BEGIN Records shown

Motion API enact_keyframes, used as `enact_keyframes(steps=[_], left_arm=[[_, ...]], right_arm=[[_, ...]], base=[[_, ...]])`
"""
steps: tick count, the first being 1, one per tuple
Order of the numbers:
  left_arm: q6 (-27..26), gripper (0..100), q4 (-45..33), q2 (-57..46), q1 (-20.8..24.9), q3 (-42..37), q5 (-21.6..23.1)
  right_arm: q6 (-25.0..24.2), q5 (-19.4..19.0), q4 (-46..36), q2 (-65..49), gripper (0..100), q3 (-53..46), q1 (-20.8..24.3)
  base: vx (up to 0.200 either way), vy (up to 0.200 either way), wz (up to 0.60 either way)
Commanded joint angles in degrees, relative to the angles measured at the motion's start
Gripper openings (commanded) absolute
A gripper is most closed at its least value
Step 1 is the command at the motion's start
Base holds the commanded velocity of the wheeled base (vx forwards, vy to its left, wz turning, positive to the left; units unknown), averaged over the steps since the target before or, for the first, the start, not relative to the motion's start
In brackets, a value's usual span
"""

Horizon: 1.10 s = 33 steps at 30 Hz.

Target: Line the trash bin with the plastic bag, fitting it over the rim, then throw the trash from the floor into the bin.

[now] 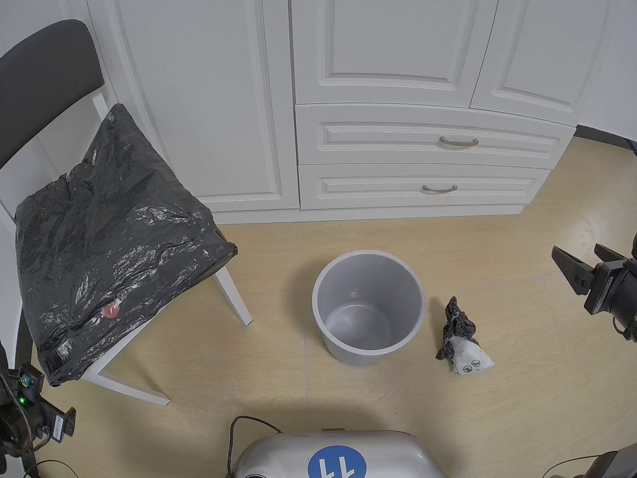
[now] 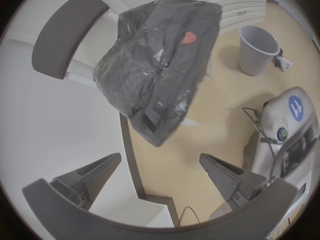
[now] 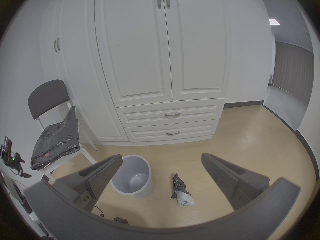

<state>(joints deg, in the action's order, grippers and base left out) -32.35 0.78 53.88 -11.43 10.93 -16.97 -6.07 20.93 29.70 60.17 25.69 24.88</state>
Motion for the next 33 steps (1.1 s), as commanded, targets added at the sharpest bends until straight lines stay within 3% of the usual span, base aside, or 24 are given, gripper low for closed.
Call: enact_keyframes(steps=[1, 10, 20, 33], left_arm=[[-2.0, 100, 5.3, 7.7, -4.8, 0.1, 0.5], [-2.4, 100, 11.2, 14.8, -10.0, 2.9, 8.1], [-2.3, 100, 14.5, 16.3, -11.0, 3.4, 8.4], [-2.3, 100, 27.9, 25.2, -18.4, 2.9, 11.6]], right_arm=[[0.0, 0.0, 0.1, -0.1, 100, -0.2, -0.2], [-1.0, -0.1, 0.1, -0.5, 100, 0.3, -0.4], [-0.9, -0.1, 2.2, -0.3, 100, 0.3, -1.9], [-0.7, -0.1, 4.4, -0.4, 100, -0.1, -1.9]], base=[[0.000, 0.000, 0.00], [0.000, 0.000, 0.00], [0.000, 0.000, 0.00], [0.000, 0.000, 0.00]])
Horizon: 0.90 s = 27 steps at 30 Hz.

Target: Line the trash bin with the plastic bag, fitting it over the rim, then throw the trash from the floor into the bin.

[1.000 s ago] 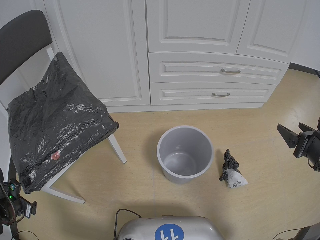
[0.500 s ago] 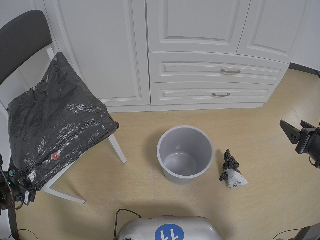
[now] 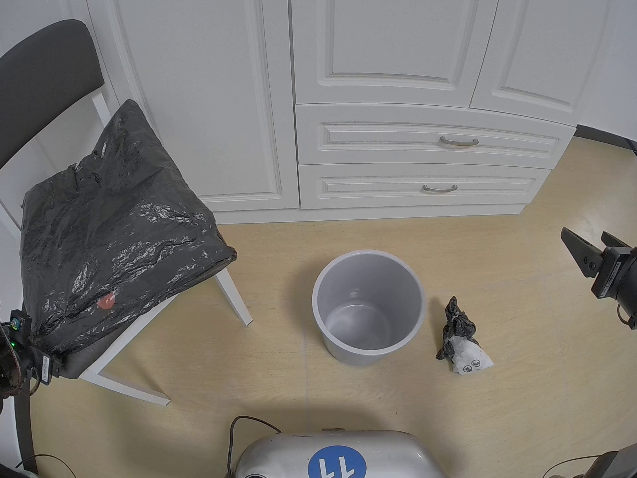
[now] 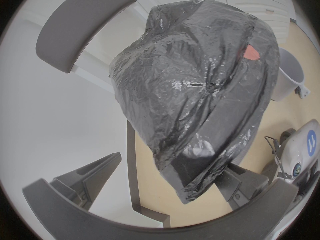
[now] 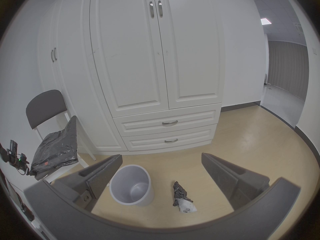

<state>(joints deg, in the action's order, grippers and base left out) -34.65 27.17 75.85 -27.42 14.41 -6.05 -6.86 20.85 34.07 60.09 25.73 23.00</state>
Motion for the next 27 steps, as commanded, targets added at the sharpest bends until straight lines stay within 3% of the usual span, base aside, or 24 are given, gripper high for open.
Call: enact_keyframes(steps=[1, 5, 14, 21, 27], left_arm=[[0.0, 100, 2.4, 3.1, -3.5, -0.8, 2.6], [-0.1, 100, 3.7, 1.8, -6.6, -0.7, 8.2], [0.4, 100, 3.4, -4.6, -10.6, -2.0, 14.8], [0.9, 100, 3.4, -4.4, -12.3, -2.4, 16.2], [1.8, 100, 3.6, -3.5, -14.1, -2.1, 20.4]], right_arm=[[0.1, 0.0, 0.0, -0.4, 100, -0.1, 0.0], [0.2, 0.0, 0.1, -0.4, 100, 0.0, 0.1], [0.0, 0.0, 0.0, 0.0, 100, -0.1, 0.6], [0.3, 0.0, 0.1, -0.1, 100, -0.9, 0.7], [0.3, 0.0, 0.0, -0.2, 100, -1.0, 0.7]], base=[[0.000, 0.000, 0.00], [0.000, 0.000, 0.00], [0.000, 0.000, 0.00], [0.000, 0.000, 0.00], [0.000, 0.000, 0.00]])
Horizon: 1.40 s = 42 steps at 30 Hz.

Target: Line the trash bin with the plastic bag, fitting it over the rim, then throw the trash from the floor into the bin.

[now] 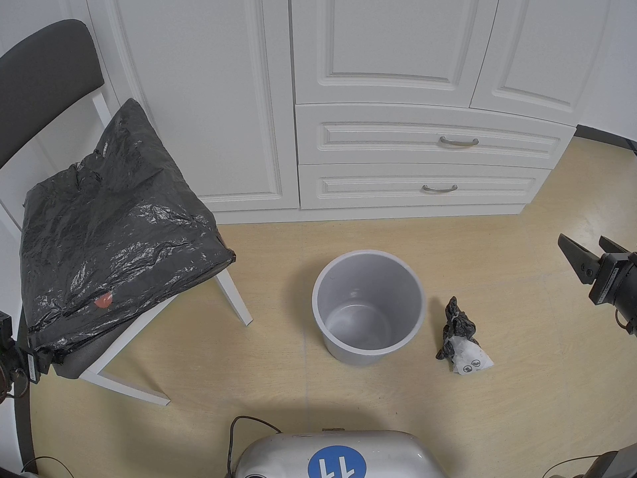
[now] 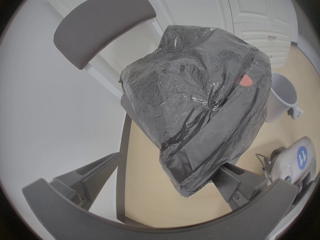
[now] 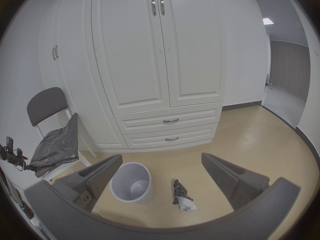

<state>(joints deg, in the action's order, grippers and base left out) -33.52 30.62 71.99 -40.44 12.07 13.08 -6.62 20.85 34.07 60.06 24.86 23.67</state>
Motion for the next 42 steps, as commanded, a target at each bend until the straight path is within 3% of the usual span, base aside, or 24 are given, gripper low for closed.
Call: enact_keyframes(steps=[1, 9, 14, 21, 24, 30, 32, 42], left_arm=[[1.5, 100, 0.1, 0.8, -1.1, 0.4, 1.7], [10.9, 100, 5.2, 5.4, -1.4, 1.6, 1.8], [13.7, 100, 10.4, 7.5, -1.4, 0.6, 1.9], [23.8, 100, 23.0, 6.9, -4.0, -4.2, 6.2], [24.0, 100, 25.0, 7.2, -7.6, -6.1, 10.1], [23.9, 100, 25.2, 10.7, -16.3, -6.4, 22.4], [23.9, 100, 25.4, 12.9, -16.9, -6.1, 25.3], [23.7, 100, 29.8, 19.2, -16.9, -5.9, 27.6]], right_arm=[[0.0, 0.0, 0.0, -0.2, 100, -0.2, 0.1], [0.3, -0.1, 0.0, -0.5, 100, -1.0, 0.1], [0.3, -0.1, 0.0, -0.6, 100, -1.1, 0.1], [0.3, -0.3, 0.0, -0.6, 100, -1.7, 0.1], [0.3, -0.3, 0.0, -0.6, 100, -1.7, 0.1], [0.3, -0.3, 0.0, -0.5, 100, -1.8, 0.1], [0.3, -0.3, 0.0, -0.4, 100, -1.8, 0.1], [0.4, -0.3, 0.0, -0.1, 100, -1.7, 0.1]], base=[[0.000, 0.000, 0.00], [0.000, 0.000, 0.00], [0.000, 0.000, 0.00], [0.000, 0.000, 0.00], [0.000, 0.000, 0.00], [0.000, 0.000, 0.00], [0.000, 0.000, 0.00], [0.000, 0.000, 0.00]])
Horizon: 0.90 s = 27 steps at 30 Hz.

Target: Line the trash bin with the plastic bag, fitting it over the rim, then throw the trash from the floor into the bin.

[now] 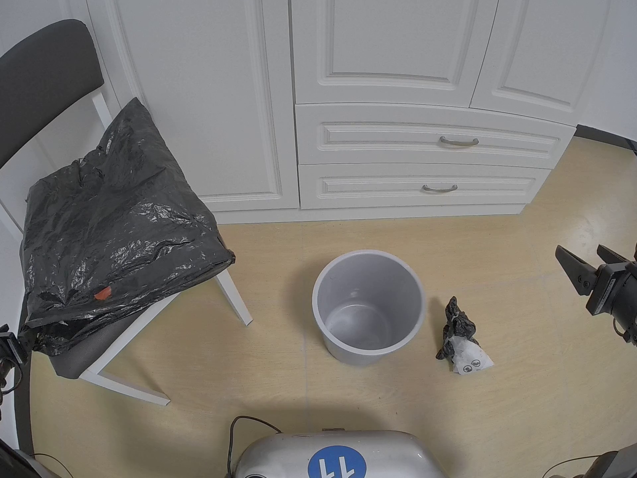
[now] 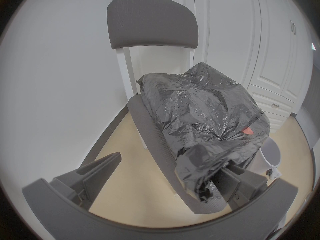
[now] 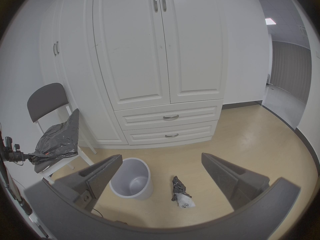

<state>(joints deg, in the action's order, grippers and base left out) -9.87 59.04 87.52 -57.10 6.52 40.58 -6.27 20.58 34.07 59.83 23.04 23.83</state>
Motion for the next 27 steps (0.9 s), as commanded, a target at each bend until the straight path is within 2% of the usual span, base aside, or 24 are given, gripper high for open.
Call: enact_keyframes(steps=[1, 21, 27], left_arm=[[0.0, 100, 1.4, 3.7, -0.2, -0.4, 0.1], [1.4, 100, 6.0, 3.9, -0.2, -0.6, 0.4], [5.2, 100, 9.2, 3.5, 3.2, -0.5, 0.3]], right_arm=[[0.0, 0.0, 0.0, 0.1, 100, 0.1, 0.0], [0.0, -0.1, 0.0, -0.4, 100, 0.1, 0.0], [0.0, -0.1, 0.0, -0.5, 100, 0.2, -0.1]], base=[[0.000, 0.000, 0.00], [0.000, 0.000, 0.00], [0.000, 0.000, 0.00]])
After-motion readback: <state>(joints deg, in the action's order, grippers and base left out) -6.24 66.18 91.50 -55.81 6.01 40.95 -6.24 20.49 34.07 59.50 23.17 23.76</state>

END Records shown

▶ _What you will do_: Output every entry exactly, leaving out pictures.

▶ _Problem solution_:
Motion API enact_keyframes, used as `enact_keyframes(steps=[_], left_arm=[[_, ...]], right_arm=[[_, ...]], base=[[_, ...]])`
"""
steps: tick count, the first being 1, one per tuple
Order of the numbers:
  left_arm: q6 (-27..26), gripper (0..100), q4 (-45..33), q2 (-57..46), q1 (-20.8..24.9), q3 (-42..37), q5 (-21.6..23.1)
  right_arm: q6 (-25.0..24.2), q5 (-19.4..19.0), q4 (-46..36), q2 (-65..49), gripper (0..100), q3 (-53..46), q1 (-20.8..24.3)
  base: vx (up to 0.200 either way), vy (up to 0.200 either way), wz (up to 0.60 either way)
Commanded joint angles in degrees, relative to the angles measured at the motion's start
Gripper openings (commanded) absolute
A gripper is most closed at its least value
Step 1 is the command at the motion's start
Base holds the commanded velocity of the wheeled base (vx forwards, vy to its left, wz turning, positive to the left; units unknown), averaged over the steps since the target before or, for the first, the start, not relative to the motion's start
In brackets, a value's usual span
"""

Horizon: 1.10 s = 33 steps at 30 Hz.

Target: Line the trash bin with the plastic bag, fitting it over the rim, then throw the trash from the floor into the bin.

[now] 
[now] 
[now] 

<state>(joints deg, in the action's order, grippers and base left out) -32.35 0.78 53.88 -11.43 10.93 -16.97 -6.07 20.93 29.70 60.17 25.69 24.88</state>
Motion for the next 33 steps (1.1 s), as commanded, targets added at the sharpest bends until straight lines stay within 3% of the usual span, base aside, or 24 are given, gripper low for closed.
Call: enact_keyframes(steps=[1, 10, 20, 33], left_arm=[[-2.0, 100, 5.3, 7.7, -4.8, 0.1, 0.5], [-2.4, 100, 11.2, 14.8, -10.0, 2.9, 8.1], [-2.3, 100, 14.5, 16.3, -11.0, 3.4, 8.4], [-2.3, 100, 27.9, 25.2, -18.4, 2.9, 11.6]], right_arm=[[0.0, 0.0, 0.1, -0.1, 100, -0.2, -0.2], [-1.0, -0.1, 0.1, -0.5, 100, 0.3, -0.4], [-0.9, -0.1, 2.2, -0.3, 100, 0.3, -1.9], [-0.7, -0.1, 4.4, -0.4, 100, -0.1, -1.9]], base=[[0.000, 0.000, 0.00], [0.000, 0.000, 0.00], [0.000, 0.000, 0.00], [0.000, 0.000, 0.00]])
Horizon: 0.90 s = 27 steps at 30 Hz.

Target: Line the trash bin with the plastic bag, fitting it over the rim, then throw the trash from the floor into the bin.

[1.000 s ago] 
[0.500 s ago] 
[now] 
[now] 
[now] 

<state>(joints deg, in the action's order, grippers and base left out) -34.65 27.17 75.85 -27.42 14.41 -6.05 -6.86 20.85 34.07 60.09 25.73 23.00</state>
Motion for the next 27 steps, as commanded, targets added at the sharpest bends until straight lines stay within 3% of the usual span, base aside, or 24 are given, gripper high for open.
Call: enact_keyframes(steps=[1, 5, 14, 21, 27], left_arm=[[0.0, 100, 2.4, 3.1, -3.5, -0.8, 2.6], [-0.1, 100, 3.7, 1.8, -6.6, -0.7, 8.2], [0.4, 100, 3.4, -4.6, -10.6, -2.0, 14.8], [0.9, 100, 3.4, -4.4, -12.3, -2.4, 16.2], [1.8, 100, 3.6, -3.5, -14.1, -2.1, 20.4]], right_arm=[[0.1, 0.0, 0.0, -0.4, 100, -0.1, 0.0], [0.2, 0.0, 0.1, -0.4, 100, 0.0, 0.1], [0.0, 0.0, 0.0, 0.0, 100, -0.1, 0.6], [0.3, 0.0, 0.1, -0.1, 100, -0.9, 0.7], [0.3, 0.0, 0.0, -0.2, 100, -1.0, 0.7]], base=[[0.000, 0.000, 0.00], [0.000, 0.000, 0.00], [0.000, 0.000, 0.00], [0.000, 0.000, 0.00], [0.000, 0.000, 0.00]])
Horizon: 1.40 s = 42 steps at 30 Hz.

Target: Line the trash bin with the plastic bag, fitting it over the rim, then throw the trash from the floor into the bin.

[now] 
[now] 
[now] 

<state>(joints deg, in the action's order, grippers and base left out) -33.52 30.62 71.99 -40.44 12.07 13.08 -6.62 20.85 34.07 60.06 24.86 23.67</state>
Motion for the next 42 steps, as commanded, a target at each bend until the straight path is within 3% of the usual span, base aside, or 24 are given, gripper low for closed.
Call: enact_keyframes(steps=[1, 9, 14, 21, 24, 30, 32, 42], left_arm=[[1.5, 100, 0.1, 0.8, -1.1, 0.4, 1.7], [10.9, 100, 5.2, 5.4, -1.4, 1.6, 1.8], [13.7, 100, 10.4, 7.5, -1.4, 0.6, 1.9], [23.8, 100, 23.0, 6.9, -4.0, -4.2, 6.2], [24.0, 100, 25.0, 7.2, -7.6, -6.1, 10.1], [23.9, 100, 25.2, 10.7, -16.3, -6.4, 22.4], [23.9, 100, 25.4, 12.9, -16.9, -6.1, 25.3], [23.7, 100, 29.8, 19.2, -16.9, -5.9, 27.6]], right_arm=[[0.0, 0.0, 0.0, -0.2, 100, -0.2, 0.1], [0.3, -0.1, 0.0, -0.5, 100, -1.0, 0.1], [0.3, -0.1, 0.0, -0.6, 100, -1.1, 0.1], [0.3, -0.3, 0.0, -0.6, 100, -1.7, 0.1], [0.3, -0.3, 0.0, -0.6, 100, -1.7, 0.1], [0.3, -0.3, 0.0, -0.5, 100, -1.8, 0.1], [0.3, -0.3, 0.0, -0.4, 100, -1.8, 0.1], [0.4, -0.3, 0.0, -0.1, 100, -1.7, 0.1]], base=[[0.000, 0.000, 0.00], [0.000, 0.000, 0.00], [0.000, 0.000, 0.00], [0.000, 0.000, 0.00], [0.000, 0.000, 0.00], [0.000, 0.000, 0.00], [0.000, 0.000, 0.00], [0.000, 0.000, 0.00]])
Horizon: 0.90 s = 27 steps at 30 Hz.

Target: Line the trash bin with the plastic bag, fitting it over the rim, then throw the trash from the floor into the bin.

[now] 
[now] 
[now] 

<state>(joints deg, in the action's order, grippers and base left out) -9.87 59.04 87.52 -57.10 6.52 40.58 -6.27 20.58 34.07 59.83 23.04 23.83</state>
Motion for the next 27 steps (0.9 s), as commanded, a target at each bend until the straight path is within 2% of the usual span, base aside, or 24 are given, gripper high for open.
Call: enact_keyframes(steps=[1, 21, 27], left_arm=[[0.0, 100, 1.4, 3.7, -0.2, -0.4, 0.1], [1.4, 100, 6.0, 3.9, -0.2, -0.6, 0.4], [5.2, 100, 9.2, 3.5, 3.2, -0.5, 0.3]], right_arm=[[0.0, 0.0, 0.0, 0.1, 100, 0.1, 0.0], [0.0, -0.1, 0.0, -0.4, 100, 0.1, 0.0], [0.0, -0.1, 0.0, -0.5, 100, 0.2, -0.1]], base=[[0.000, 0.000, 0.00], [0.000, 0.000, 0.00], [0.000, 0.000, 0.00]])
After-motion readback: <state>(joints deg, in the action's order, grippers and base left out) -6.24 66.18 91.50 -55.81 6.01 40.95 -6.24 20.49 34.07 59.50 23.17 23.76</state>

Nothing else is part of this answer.